The next-door neighbor came out and talked to me. “Mrs. Pauley wants you to take care of Rocky for a while. She will come back for him. She said she is sorry that she cannot say goodbye to you.”
“But, I got the money…” My tears were streaming down.
Every evening, I sat by the front porch waiting and thinking any minute Mrs. Pauley would show up. I missed her and Rocky missed her.

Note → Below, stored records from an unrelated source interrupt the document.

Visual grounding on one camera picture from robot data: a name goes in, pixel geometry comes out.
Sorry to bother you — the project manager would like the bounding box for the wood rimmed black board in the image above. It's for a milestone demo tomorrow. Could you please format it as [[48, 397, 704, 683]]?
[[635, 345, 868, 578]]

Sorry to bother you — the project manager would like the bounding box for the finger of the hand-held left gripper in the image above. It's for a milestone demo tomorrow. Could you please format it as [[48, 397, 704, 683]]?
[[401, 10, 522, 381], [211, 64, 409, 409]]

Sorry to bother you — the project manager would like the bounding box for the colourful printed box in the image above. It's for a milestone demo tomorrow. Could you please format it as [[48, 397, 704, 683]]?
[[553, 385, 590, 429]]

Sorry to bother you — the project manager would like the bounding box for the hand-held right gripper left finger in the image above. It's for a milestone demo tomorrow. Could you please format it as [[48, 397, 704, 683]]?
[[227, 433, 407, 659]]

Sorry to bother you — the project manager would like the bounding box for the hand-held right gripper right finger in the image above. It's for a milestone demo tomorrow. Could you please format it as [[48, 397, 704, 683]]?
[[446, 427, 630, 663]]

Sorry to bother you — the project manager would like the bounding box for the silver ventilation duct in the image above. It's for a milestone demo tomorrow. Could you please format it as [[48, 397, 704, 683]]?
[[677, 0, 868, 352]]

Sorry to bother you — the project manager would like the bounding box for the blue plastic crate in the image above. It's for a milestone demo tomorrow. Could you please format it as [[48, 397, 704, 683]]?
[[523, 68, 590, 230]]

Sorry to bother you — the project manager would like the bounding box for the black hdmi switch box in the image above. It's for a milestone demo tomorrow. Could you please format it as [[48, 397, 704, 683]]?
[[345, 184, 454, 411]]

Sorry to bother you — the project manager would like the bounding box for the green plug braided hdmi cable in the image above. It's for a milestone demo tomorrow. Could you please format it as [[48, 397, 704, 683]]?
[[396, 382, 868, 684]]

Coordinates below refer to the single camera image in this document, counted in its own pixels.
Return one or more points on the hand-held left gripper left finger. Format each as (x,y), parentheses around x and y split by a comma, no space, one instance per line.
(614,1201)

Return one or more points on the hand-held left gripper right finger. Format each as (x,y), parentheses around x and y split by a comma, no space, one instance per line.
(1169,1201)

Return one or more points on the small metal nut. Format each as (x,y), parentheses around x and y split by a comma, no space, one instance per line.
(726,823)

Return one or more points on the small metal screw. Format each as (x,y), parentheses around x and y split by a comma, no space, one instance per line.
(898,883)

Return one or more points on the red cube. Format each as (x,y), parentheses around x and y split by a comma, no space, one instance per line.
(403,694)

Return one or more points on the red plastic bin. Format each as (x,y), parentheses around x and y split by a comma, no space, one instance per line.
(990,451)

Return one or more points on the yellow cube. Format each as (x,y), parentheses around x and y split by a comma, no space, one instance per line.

“Mom, do you know when Mrs. Pauley is coming back?” I asked again.
“Oh, Mrs. Pauley,” Mom paused for a while voice quivering. “She is not coming back. She… She wants you to take care of Rocky…. Now, go back to your room and do your homework.”
I never got to say goodbye.
Writing 101, Day 18: Hone Your View PointDaily Prompt: The neighbourhood has seen better days, but Mrs. Pauley has lived there since before anyone can remember. She raised a family of six boys, who’ve all grown up and moved away. Since Mr. Pauley died three months ago, she’d had no income. She’s fallen behind in the rent. The landlord, accompanied by the police, have come to evict Mrs. Pauley from the house she’s lived in for forty years.